Baer's statement concerning ING's report on Hassan's remarks remains uncontradicted in this record; the material point is not what Hassan actually said but what ING reported to Baer that he said. There is no evidence in this record from which a reasonable jury could conclude that Baer lied to Accenture when he reported what he says he remembers having been told by ING. The conduct does not amount to "wrongful" means or "extreme and unfair" economic pressure.

V. Conclusion

Although defendants' summary judgment motion turns on consideration of plaintiffs' evidence on defendants' motives and the nature of their interfering acts, it does not necessarily follow that a jury need be empanelled. While only federal summary judgment standards apply in this Court, I note that, since Carvel II, New York courts repeatedly have approved of the use of summary judgment on issues of motivation and means in the context of the tort at issue. See Barrett v. Toroyan, 39 A.D.3d 366 (1st Dept. 2007) (affirming grant of summary judgment in favor of defendants on motive and means); Lawrence, 32 A.D. 3d at 304 (reversing denial of summary judgment in favor of defendants on motive and means); Cooper v. Hodge, 28 A.D.3d 1149 (4th Dept. 2006) (reversing denial of summary judgment in favor of defendant on means); Lerwick v. Kelsey, 24 A.D.3d 918 (3d Dept. 2005) (affirming grant of summary judgment in favor of defendants on motive and means), lv. den., 6 N.Y.3d 710 (2006).
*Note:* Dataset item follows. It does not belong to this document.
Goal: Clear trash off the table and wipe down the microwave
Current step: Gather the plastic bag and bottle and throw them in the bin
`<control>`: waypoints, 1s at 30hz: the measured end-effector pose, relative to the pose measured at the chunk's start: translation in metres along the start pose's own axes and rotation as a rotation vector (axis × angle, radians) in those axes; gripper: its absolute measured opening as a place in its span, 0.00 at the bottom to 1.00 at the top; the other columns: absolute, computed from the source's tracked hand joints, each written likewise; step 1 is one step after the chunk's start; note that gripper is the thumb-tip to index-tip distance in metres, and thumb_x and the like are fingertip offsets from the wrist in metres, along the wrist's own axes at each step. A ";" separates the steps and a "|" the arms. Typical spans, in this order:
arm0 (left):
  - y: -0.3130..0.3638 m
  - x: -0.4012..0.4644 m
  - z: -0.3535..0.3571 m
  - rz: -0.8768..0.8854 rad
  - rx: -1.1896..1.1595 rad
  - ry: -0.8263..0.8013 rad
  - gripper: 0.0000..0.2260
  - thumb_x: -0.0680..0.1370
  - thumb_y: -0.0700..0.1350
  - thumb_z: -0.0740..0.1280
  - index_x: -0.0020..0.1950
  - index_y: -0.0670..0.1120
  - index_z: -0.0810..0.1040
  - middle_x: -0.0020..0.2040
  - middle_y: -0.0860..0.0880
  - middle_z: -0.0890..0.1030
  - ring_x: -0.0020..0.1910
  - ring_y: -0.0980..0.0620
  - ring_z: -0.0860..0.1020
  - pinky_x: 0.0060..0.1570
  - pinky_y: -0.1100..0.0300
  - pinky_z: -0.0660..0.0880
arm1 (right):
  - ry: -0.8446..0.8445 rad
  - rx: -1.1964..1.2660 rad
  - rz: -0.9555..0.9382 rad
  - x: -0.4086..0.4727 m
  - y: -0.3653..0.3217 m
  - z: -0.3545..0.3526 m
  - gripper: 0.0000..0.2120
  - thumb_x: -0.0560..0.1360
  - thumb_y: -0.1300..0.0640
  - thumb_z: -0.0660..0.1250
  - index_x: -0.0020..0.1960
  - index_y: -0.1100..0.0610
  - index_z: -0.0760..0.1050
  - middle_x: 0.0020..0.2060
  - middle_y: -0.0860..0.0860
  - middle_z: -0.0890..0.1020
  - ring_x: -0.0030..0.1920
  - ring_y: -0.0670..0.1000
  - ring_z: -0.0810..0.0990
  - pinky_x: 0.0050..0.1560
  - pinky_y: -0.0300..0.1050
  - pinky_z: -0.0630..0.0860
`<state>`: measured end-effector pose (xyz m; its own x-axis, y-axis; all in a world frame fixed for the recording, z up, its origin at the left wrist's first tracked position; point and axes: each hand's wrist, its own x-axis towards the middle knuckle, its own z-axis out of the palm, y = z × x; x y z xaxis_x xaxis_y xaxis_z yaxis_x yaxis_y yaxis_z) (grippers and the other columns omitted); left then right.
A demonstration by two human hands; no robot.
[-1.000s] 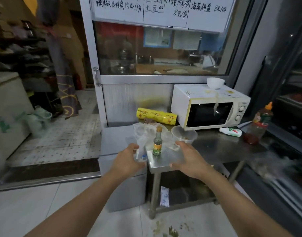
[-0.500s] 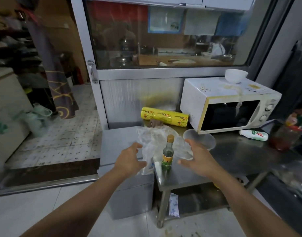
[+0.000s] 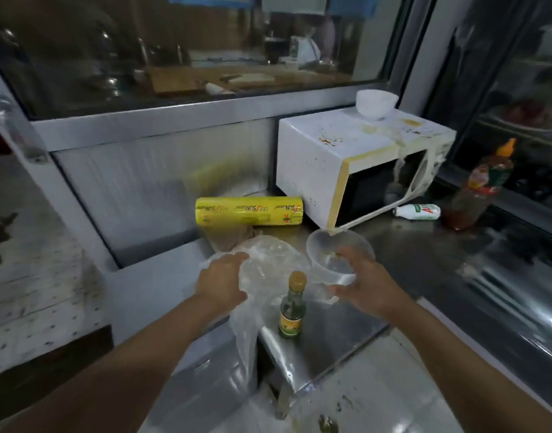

This Court has considered plaintiffs' evidence, in a light most favorable to them, measured against New York standards for a claim of tortious interference with prospective business relations. The evidence has been considered separately, as to each allegedly interfering act, and as to all acts taken as a whole. No reasonable jury could conclude on this record that defendants acted for the sole purpose of inflicting injury upon plaintiffs or utilized means that amounted to a crime, an independent tort or "extreme and unfair" economic pressure.

Accordingly, defendants' motion for summary judgment is granted. The Clerk is directed to enter judgment for the defendants.